By Ajai Shukla
Business Standard, 3rd Dec 2014
The new procedure for “Make” category procurements of the ministry of defence (MoD) was being rushed through at a meeting of the apex Defence Acquisition Council (DAC) on November 22. After Prime Minister Narendra Modi’s August 15 call to “Make in India”, this would have been the MoD’s first policy response.
Yet the new defence minister, Manohar Parrikar, chairing his first DAC meeting, held back the new policy to seek substantial changes. A MoD spokesperson said Parrikar “wants to make the policy more attractive for Indian companies.”
The “Make” category, first introduced in 2006, lets Indian companies compete to develop and build major defence systems for the military. With the MoD paying 80 per cent of the development cost, “Make” projects would provide Indian companies resources for costly research & development (R&D), building defence systems for which the intellectual property (IP) resides in India. This would allow Indian vendors to maintain, upgrade and export weaponry without dependency on global original equipment manufacturers (OEMs).
Over the long term the “Make” procedure aims to develop Indian OEMs that can compete with foreign vendors.
Parrikar’s decision to rethink the new “Make” procedure was catalysed by a letter received a day earlier from the Federation of Indian Chambers of Commerce and Industry (Ficci). Worried that the new “Make” policy was being pushed through in a hurry, Ficci’s defence committee pointed out major issues that need resolution beforehand.
First, Ficci requested for fool proof measures to ensure that companies benefiting from 80 per cent funding under the “Make” category are Indian in every respect, not companies controlled by foreign vendors.
The new policy proposed to dilute three key eligibility conditions mandated in the existing policy. A company was eligible only after operating for at least 10 years; the new policy proposed reducing that to 5 years. Only companies with asset bases of above Rs 1,000 crore could participate earlier; the new policy diluted that to 5 per cent of the project size. Finally, the new policy did not require a company to have a defence licence; only to have applied for one.
As Business Standard earlier reported (September 29, 2014, “Foreign arms vendors eye windfall gains from change”) the proposed eligibility conditions would allow foreign defence majors to obtain Indian R&D funding simply by forming a 49-51 per cent joint venture (JV) with an Indian business house that had a sleeping company for 5 years, and applying for a defence licence.
Ficci pointed out that the Kelkar Committee had conceptualised the “Make” procedure to create Indian system integrators. It also quoted the Defence Procurement Procedure of 2008 (DPP-2008), which states in Para 23(a): “Indian industry should not become conduit for entry of foreign companies without any significant value addition by the Indian partner.”
Indian defence companies emphasise that IP developed through “Make” category projects must remain in Indian hands.

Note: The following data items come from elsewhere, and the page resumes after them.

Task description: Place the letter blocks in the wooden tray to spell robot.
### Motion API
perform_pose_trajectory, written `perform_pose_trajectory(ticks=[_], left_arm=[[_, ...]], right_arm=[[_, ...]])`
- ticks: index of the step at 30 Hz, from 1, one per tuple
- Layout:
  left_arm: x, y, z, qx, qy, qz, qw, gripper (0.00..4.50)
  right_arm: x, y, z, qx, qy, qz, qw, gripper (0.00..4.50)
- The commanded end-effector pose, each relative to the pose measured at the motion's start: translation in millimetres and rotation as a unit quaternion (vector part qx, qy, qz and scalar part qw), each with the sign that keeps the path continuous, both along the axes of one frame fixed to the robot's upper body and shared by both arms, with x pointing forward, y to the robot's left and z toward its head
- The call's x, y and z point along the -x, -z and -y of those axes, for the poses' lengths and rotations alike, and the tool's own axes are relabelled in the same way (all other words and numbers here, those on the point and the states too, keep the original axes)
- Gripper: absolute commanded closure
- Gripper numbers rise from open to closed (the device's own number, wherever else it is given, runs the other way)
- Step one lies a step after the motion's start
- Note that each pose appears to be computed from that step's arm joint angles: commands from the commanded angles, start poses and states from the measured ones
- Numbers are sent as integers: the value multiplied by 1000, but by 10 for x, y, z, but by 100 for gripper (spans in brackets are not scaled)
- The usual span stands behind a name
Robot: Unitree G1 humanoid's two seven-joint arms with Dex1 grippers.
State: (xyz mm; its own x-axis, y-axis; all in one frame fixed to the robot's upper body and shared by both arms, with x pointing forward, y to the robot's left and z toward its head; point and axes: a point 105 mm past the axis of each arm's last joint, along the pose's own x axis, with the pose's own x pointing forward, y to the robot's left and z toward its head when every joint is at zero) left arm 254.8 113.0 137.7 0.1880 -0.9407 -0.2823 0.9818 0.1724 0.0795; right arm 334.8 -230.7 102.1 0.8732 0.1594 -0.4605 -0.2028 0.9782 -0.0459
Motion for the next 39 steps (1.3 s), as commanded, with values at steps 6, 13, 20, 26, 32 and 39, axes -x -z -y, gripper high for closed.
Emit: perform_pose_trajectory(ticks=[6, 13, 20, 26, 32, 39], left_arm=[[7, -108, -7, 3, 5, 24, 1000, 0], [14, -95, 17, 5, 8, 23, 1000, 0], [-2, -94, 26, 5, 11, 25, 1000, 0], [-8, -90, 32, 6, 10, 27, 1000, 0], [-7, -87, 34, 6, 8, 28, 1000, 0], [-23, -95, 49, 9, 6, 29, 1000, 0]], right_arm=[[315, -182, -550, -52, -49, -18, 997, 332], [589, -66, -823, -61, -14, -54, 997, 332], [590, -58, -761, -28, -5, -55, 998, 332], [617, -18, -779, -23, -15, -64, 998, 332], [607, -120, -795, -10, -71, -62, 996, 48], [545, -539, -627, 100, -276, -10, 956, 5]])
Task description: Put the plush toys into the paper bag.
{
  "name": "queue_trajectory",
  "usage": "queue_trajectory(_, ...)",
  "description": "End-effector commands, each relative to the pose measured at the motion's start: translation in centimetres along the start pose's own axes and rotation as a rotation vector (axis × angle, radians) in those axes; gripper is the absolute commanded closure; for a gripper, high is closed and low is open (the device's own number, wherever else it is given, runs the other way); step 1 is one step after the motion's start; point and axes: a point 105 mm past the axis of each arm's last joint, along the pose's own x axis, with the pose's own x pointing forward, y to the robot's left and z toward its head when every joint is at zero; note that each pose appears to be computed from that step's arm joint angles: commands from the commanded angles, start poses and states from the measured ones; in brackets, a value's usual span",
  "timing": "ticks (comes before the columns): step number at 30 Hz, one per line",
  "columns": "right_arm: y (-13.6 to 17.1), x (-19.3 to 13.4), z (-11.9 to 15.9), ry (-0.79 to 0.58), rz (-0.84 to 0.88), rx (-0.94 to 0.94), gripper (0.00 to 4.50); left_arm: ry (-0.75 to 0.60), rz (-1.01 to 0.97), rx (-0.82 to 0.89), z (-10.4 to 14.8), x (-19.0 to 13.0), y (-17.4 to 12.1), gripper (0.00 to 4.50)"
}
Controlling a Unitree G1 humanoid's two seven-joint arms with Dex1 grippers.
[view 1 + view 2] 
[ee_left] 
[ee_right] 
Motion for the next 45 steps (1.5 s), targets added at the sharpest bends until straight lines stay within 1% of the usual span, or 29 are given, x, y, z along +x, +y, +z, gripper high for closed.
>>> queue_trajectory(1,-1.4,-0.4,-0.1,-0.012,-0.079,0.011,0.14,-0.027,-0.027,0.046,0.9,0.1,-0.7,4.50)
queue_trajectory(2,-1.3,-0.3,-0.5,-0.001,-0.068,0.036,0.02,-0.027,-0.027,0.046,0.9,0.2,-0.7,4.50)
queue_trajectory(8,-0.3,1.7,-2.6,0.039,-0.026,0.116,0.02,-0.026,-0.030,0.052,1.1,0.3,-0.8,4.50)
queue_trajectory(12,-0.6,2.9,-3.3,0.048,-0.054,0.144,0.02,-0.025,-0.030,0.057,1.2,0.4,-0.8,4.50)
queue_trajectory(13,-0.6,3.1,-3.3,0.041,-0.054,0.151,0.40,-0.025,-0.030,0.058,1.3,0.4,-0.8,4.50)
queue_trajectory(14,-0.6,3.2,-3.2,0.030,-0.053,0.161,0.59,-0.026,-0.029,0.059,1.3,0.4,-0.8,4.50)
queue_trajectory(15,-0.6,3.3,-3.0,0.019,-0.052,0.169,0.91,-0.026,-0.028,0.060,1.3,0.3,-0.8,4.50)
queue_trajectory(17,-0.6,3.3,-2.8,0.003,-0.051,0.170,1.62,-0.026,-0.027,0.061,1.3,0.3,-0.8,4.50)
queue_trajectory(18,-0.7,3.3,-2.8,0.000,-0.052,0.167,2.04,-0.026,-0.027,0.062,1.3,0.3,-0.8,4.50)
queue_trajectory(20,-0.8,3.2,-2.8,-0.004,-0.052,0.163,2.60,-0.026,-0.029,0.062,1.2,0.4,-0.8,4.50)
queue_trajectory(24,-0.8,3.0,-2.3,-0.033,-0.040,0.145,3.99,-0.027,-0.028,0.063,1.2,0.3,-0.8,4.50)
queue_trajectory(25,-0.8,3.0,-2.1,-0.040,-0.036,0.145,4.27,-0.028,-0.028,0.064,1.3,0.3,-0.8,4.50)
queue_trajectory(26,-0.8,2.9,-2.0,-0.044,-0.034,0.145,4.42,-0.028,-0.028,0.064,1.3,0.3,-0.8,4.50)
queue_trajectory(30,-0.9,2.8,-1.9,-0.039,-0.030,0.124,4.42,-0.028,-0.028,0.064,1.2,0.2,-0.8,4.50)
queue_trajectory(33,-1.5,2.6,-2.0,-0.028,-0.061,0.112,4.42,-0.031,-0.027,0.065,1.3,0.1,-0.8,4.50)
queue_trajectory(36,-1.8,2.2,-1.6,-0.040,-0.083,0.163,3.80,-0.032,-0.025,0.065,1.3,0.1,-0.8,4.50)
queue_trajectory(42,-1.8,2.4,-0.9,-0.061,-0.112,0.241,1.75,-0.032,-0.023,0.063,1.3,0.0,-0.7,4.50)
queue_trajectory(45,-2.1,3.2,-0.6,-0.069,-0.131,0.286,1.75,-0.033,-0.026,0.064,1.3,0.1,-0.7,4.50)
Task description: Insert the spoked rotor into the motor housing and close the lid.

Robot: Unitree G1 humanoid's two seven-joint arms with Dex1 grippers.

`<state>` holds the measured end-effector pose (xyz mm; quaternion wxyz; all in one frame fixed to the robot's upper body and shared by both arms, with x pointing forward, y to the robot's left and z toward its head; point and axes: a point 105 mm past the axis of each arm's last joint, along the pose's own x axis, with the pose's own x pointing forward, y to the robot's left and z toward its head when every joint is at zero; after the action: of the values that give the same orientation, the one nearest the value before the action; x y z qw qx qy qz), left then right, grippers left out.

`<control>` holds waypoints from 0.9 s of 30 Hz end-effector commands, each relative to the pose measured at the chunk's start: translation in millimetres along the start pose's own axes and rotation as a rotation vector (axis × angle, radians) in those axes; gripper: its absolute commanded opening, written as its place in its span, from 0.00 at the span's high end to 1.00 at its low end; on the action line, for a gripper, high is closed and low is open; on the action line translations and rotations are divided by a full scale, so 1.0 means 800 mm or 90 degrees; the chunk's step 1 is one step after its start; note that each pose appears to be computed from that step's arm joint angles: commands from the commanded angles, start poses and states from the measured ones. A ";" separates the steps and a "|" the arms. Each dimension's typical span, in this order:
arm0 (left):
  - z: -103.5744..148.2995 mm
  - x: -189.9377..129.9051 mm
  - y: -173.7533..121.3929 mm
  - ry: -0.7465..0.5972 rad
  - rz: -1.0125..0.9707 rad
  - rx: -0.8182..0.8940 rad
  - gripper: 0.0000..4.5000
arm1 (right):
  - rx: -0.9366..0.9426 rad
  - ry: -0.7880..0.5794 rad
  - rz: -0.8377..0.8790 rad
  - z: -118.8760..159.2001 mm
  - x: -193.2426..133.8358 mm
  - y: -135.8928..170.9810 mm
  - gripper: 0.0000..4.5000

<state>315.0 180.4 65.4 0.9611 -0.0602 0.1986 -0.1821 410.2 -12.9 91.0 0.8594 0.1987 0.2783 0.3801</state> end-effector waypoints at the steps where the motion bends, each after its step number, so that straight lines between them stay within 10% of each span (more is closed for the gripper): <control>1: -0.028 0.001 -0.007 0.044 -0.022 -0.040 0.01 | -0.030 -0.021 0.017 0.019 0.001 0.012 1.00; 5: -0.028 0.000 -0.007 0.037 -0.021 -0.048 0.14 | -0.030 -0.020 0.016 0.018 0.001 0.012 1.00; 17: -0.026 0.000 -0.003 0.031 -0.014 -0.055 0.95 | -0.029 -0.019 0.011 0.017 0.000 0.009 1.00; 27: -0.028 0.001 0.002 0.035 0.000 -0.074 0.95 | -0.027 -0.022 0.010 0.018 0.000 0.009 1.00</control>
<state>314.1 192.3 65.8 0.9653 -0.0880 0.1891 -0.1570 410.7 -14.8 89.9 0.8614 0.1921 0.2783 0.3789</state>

Instead, as Ficci points out, foreign export control laws would be enforced on Indian JVs where the foreign holding was more than 20 per cent, undermining India’s control over the IP created.
The US Code of Federal Regulation mandates that foreign companies in which a US company holds more than 20 per cent voting stake is defined as a “Foreign Subsidiary” of a US corporation. The US parent company, therefore, is obliged to impose US policy guidelines, laws and restrictions on its subsidiary, regardless of Indian laws and rules.
Ficci has objected: “Having indigenously developed critical defence technologies and products/systems through majority R&D funding share, these should also be available for exports, should the Indian Govt so desire, without seeking permission from any foreign country to whom destination country’s “End use Certificate” needs to be provided.”
The second concern raised by Indian private industry is the prohibitive cost of working capital for “Make” projects. Although the MoD would fund 80 per cent of the project cost, disbursement is linked to development milestones that, like all technology development, carry an element of risk. With a 7-8 per cent “risk premium” loaded onto existing capital costs of 16 per cent plus, companies in a “Make” project would pay 23-24 per cent interest on working capital.
Since working capital costs would increase the Indian development agency’s 20 per cent share to as much as 30-40 per cent. Ficci says the risk would push them towards foreign, tried and tested sub-systems rather than incurring the development risk that lies in ground-up R&D, and the creation of Indian IP.
Ficci has recommended that the cost of interest of working capital be reimbursed by the MoD. Alternatively, the MoD should use the Indian Space Research Organisation’s “tried and tested methodology”, in which the MoD would disburse payment through an escrow account set up for the project.
The MoD is currently studying these issues and is likely to discuss them afresh in subsequent DAC meetings.